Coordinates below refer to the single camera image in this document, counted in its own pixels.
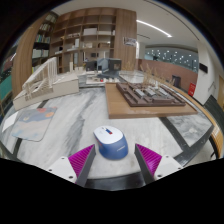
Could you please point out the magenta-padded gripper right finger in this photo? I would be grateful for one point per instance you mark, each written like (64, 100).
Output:
(149, 159)

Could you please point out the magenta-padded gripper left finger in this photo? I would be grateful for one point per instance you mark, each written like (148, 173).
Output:
(81, 160)

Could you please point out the blue and white computer mouse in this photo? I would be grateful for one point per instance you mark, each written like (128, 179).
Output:
(111, 144)

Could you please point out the brown architectural model on board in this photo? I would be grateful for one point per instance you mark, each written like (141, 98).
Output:
(133, 106)

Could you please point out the white stepped architectural model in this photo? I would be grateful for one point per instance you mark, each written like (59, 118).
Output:
(60, 85)

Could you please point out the red sign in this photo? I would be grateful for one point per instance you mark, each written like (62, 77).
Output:
(191, 89)

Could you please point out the wooden shelf unit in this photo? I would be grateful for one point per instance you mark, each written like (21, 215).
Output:
(90, 33)

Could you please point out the long ceiling light strip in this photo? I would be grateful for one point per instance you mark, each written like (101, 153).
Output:
(155, 28)

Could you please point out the poster on wooden wall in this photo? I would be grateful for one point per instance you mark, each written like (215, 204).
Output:
(129, 41)

**Problem to solve:** The records above should be output exactly, but without any of their pictures.

**Reply to the exercise:**
Coordinates below refer to the single camera image in this document, counted in its own pixels.
Could you please point out the magenta-padded gripper right finger in this photo? I would be grateful for one point per instance you mark, each written like (64, 100).
Output:
(149, 159)

Could you please point out the magenta-padded gripper left finger in this photo? I would be grateful for one point per instance you mark, each written like (148, 173).
Output:
(81, 160)

Could you please point out the blue and white computer mouse in this photo? I would be grateful for one point per instance you mark, each written like (128, 179).
Output:
(111, 144)

Could you please point out the brown architectural model on board in this photo? I would be grateful for one point per instance you mark, each written like (141, 98).
Output:
(133, 106)

Could you please point out the white stepped architectural model in this photo? I would be grateful for one point per instance you mark, each written like (59, 118).
Output:
(60, 85)

Could you please point out the red sign in this photo? I would be grateful for one point per instance you mark, each written like (62, 77).
Output:
(191, 89)

Could you please point out the wooden shelf unit in this photo? I would be grateful for one point per instance you mark, each written like (21, 215).
Output:
(90, 33)

Could you please point out the long ceiling light strip in this photo? I would be grateful for one point per instance you mark, each written like (101, 153).
Output:
(155, 28)

Could you please point out the poster on wooden wall in this photo? I would be grateful for one point per instance you mark, each written like (215, 204).
Output:
(129, 41)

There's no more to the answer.